:: Problem statement ::
Return the data word for word. Pictures are to be omitted.

:: Data segment ::
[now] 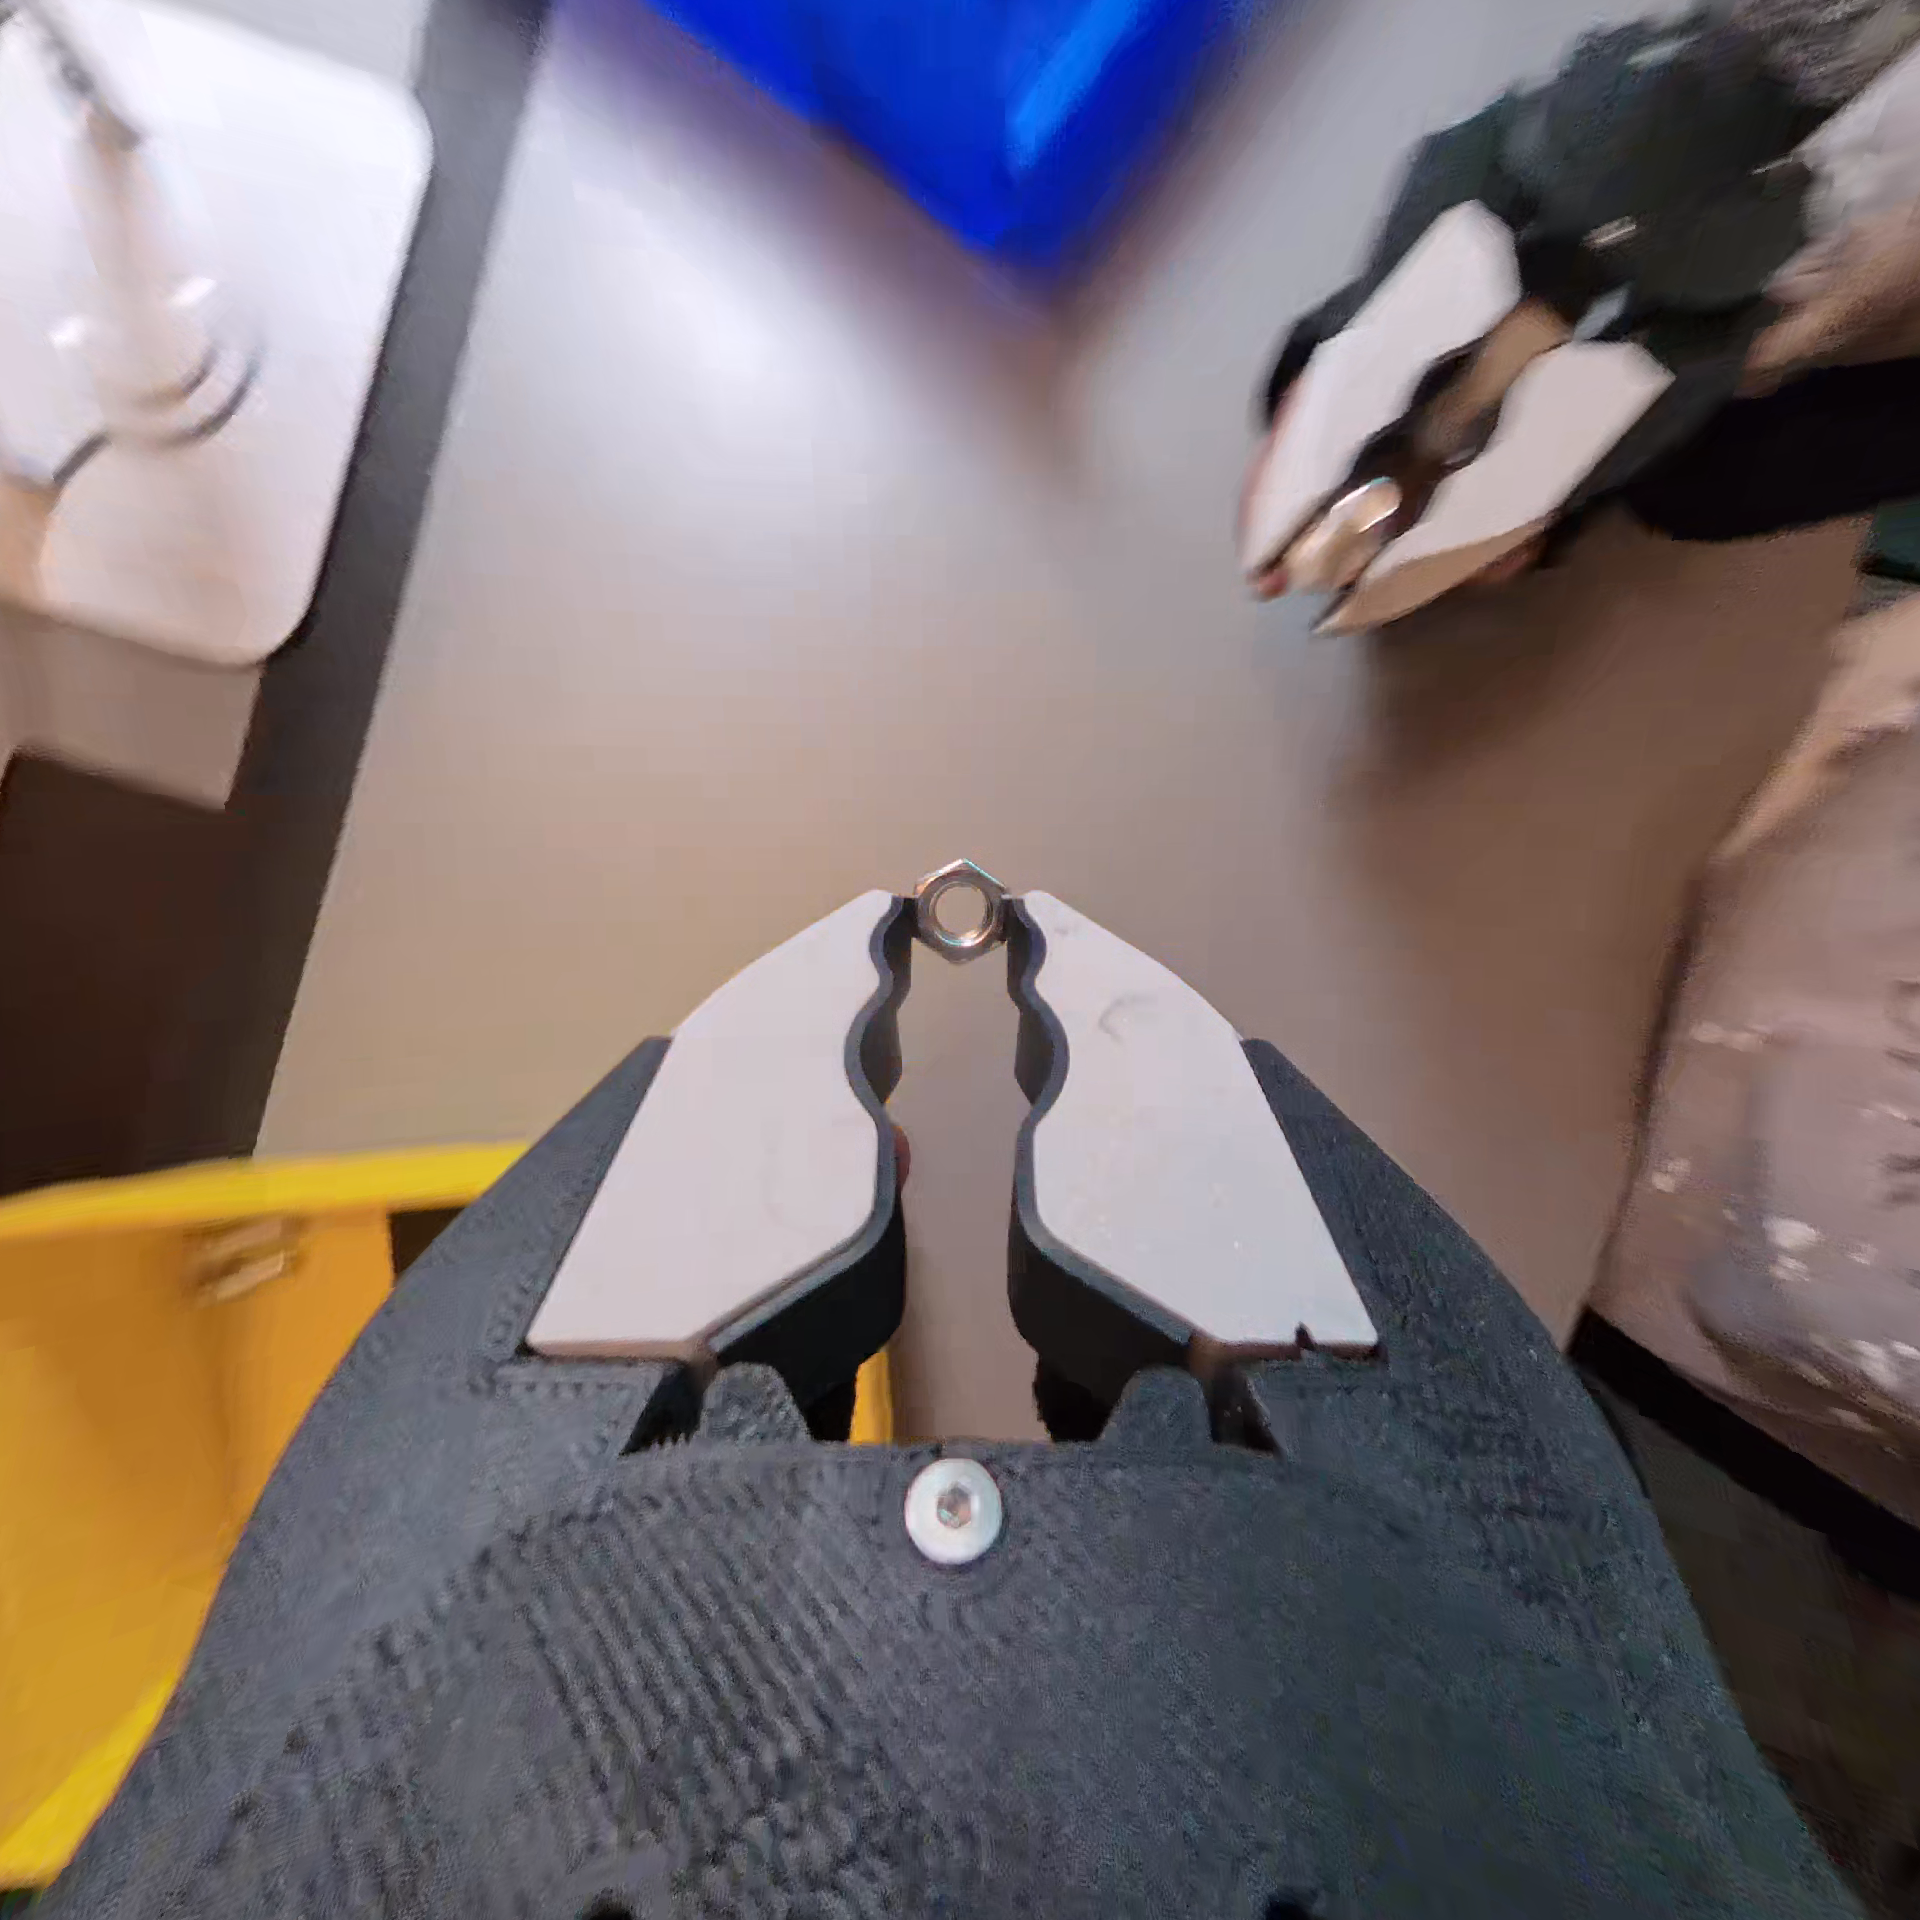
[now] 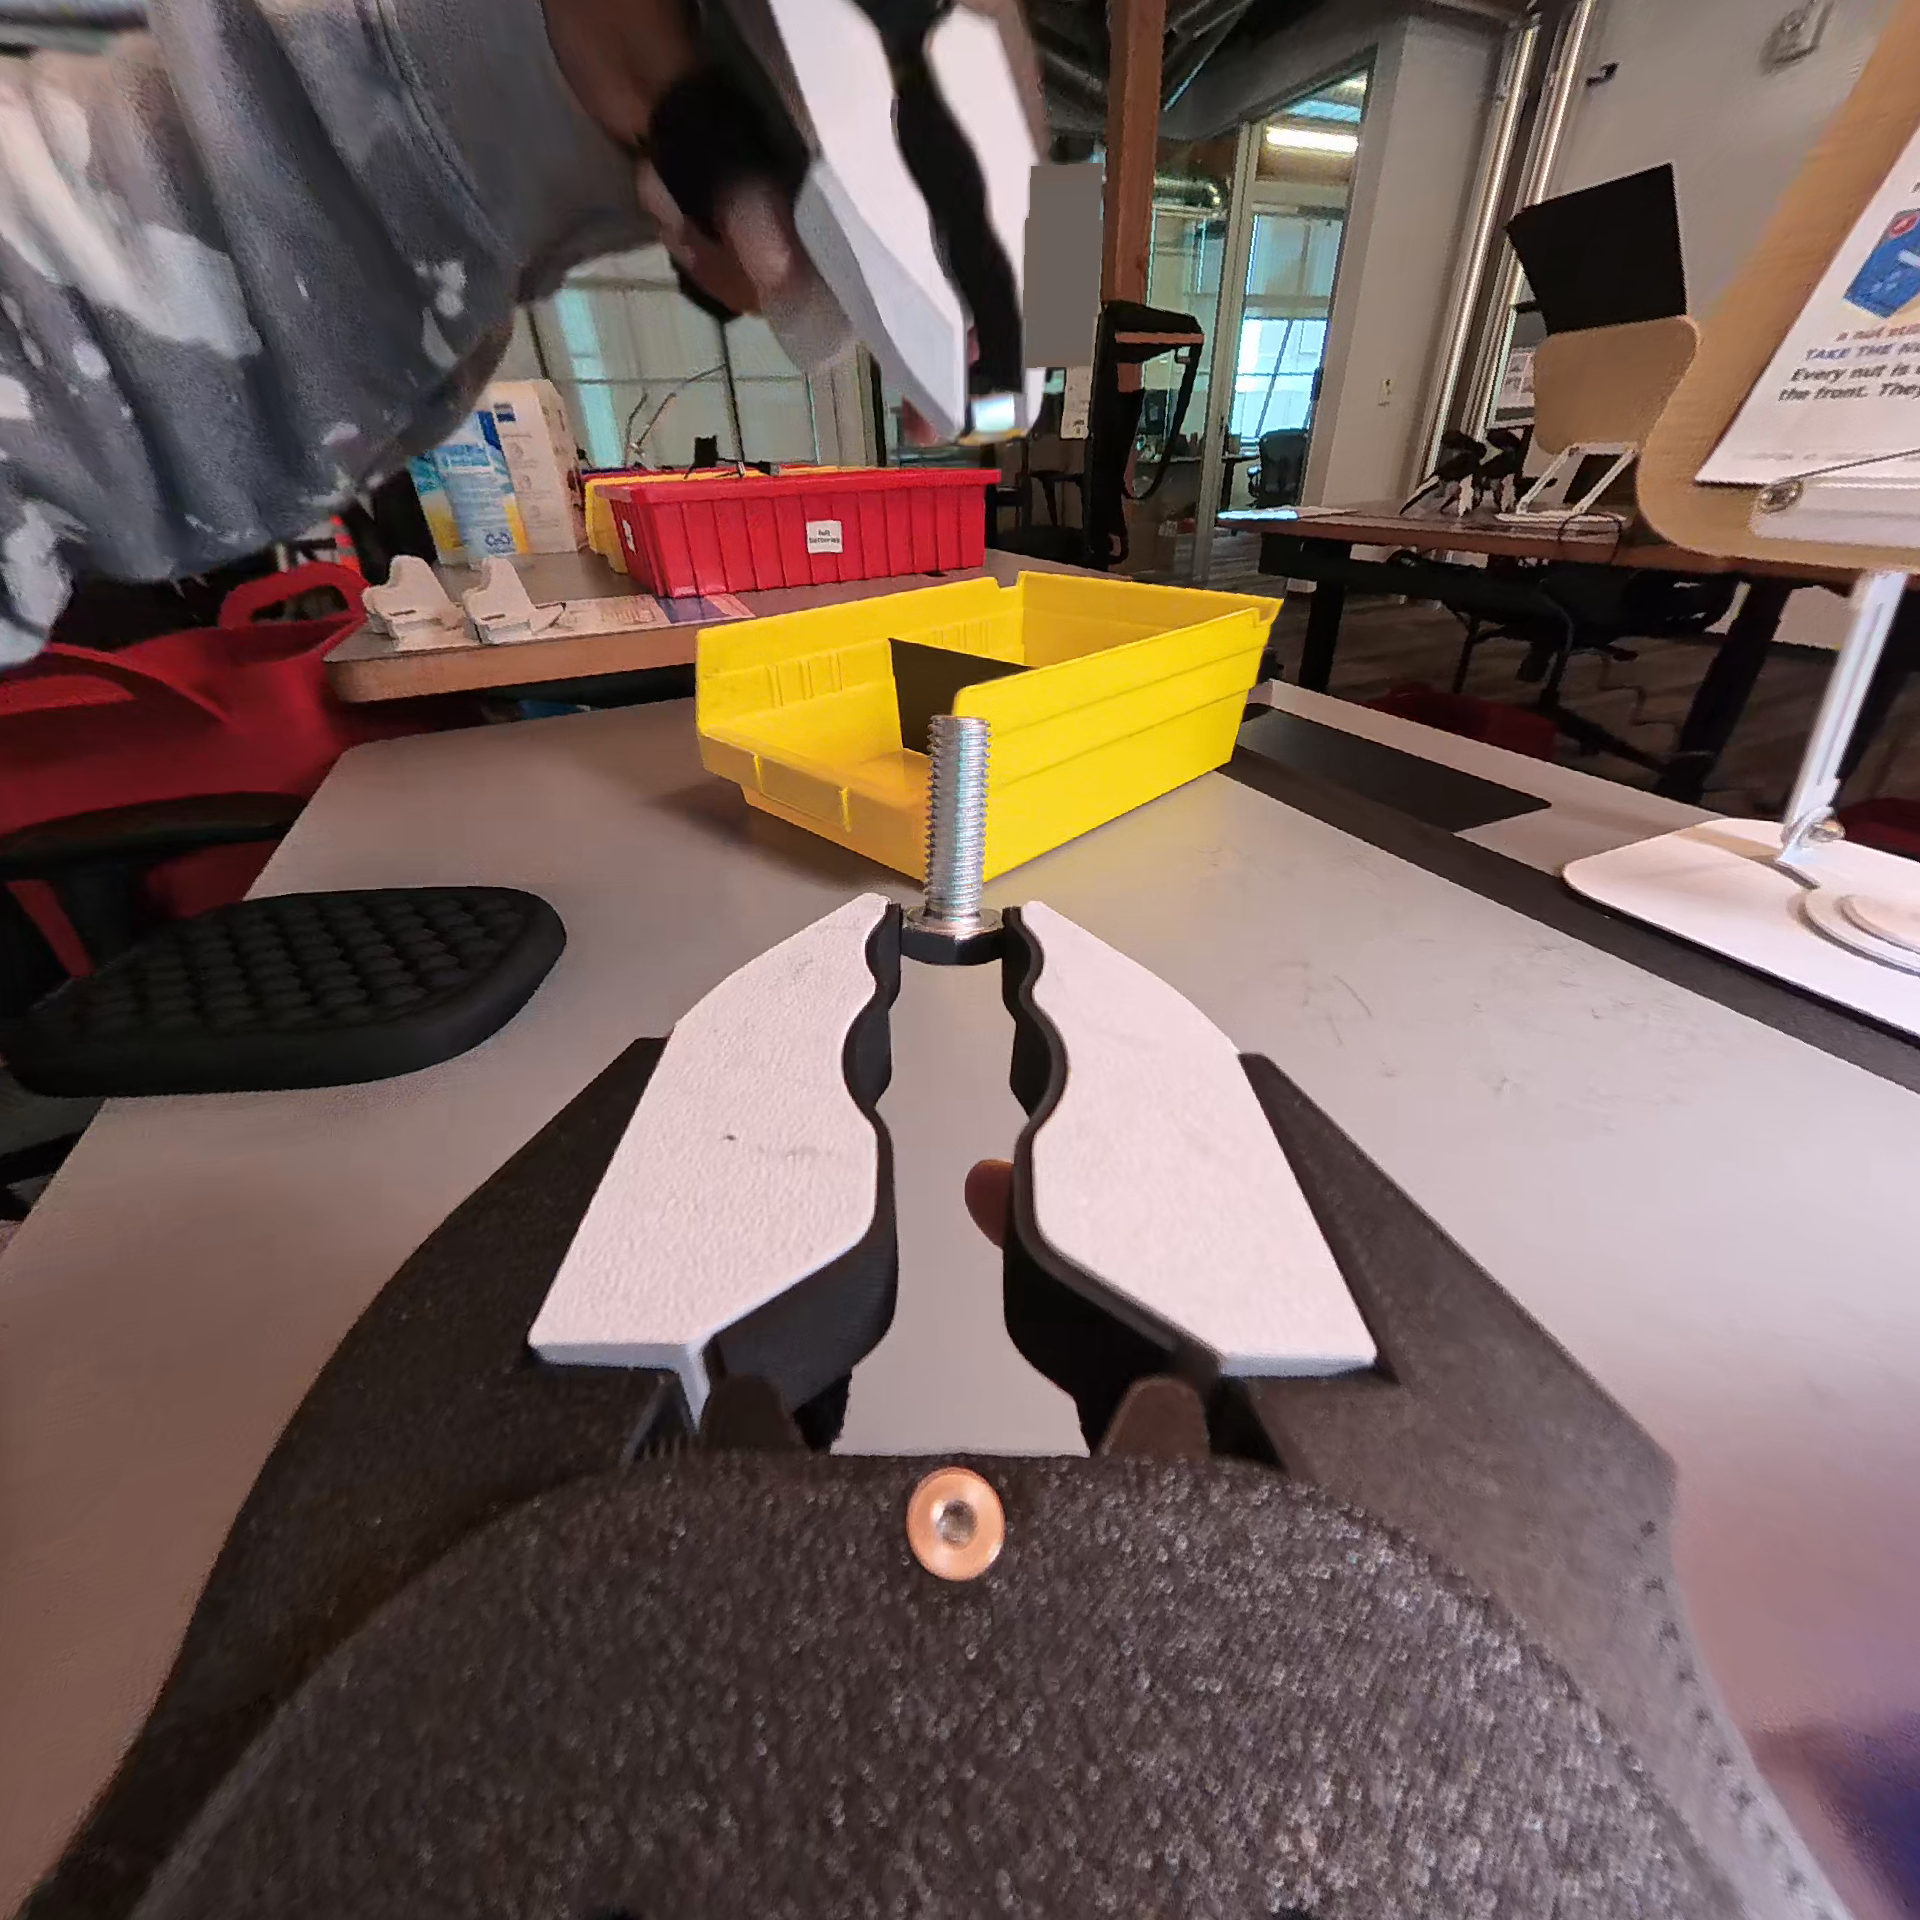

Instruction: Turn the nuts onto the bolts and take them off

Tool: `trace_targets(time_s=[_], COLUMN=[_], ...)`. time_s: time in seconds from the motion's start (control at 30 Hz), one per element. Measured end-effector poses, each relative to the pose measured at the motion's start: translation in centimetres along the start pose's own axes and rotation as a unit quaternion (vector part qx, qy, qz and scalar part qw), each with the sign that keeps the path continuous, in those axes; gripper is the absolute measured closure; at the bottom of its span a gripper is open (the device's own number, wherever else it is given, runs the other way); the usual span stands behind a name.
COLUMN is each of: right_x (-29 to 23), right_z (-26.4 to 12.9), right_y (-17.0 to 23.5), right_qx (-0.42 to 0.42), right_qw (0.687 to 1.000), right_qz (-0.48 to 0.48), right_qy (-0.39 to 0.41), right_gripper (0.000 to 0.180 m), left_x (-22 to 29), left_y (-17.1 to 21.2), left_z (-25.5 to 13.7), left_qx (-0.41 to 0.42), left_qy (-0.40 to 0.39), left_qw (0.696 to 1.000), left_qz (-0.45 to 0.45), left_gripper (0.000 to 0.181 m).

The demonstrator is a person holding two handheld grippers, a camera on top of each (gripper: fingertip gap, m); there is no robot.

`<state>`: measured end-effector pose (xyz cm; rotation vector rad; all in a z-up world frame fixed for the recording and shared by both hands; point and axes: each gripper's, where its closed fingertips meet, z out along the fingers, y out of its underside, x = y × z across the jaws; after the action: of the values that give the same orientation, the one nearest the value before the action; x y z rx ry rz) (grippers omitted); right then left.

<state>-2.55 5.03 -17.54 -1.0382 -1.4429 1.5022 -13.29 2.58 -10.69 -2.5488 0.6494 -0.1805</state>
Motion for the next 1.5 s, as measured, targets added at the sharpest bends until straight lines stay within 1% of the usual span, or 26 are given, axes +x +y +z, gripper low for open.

:: Response to this task ::
[now] 
[now] 

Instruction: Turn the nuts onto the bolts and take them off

Tool: `trace_targets(time_s=[_], COLUMN=[_], ...)`. time_s: time in seconds from the motion's start (control at 30 Hz), one per element. Measured end-effector poses, each relative to the pose measured at the motion's start: translation in centimetres along the start pose's own axes and rotation as a unit quaternion (vector part qx, qy, qz and scalar part qw), each with the sign that keeps the path continuous, in those axes; gripper is the absolute measured closure; at the bottom of its span a gripper is open (the device's own number, wherever else it is given, runs the other way); the usual span stands behind a name.
COLUMN is each of: right_x (-29 to 23), right_z (-26.4 to 12.9), right_y (-17.0 to 23.5), right_qx (-0.42 to 0.42), right_qw (0.687 to 1.000), right_qz (-0.48 to 0.48), right_qy (-0.39 to 0.41), right_gripper (0.000 to 0.180 m), left_x (-22 to 29), left_y (-17.1 to 21.2), left_z (-25.5 to 13.7), left_qx (-0.41 to 0.42), left_qy (-0.40 to 0.39), left_qw (0.696 to 1.000), left_qz (-0.45 to 0.45), left_gripper (0.000 to 0.181 m).

The demonstrator is a person holding two handheld grippers, a camera on top of each (gripper: fingertip gap, m); there is no robot.

`<state>`: measured end-effector pose (xyz cm; rotation vector rad; all in a z-up world frame fixed for the recording and shared by both hands; point and axes: each gripper's, where its closed fingertips meet, z out along the fingers, y out of its underside, x = y × z across the jaws; after the action: of the values that give the same orientation, the one nearest the value before the action; x y z rx ry rz) (grippers omitted); right then left.

<state>-2.55 5.03 -17.54 -1.0382 -1.4429 1.5022 -13.29 2.58 -10.69 -2.5488 0.6494 -0.1805</state>
Motion for the next 1.5 s, as measured, targets added at the sharpest bends until straight lines stay within 1% of the usual span, or 26 are given, axes +x +y +z, gripper low for open.

This output is now finished.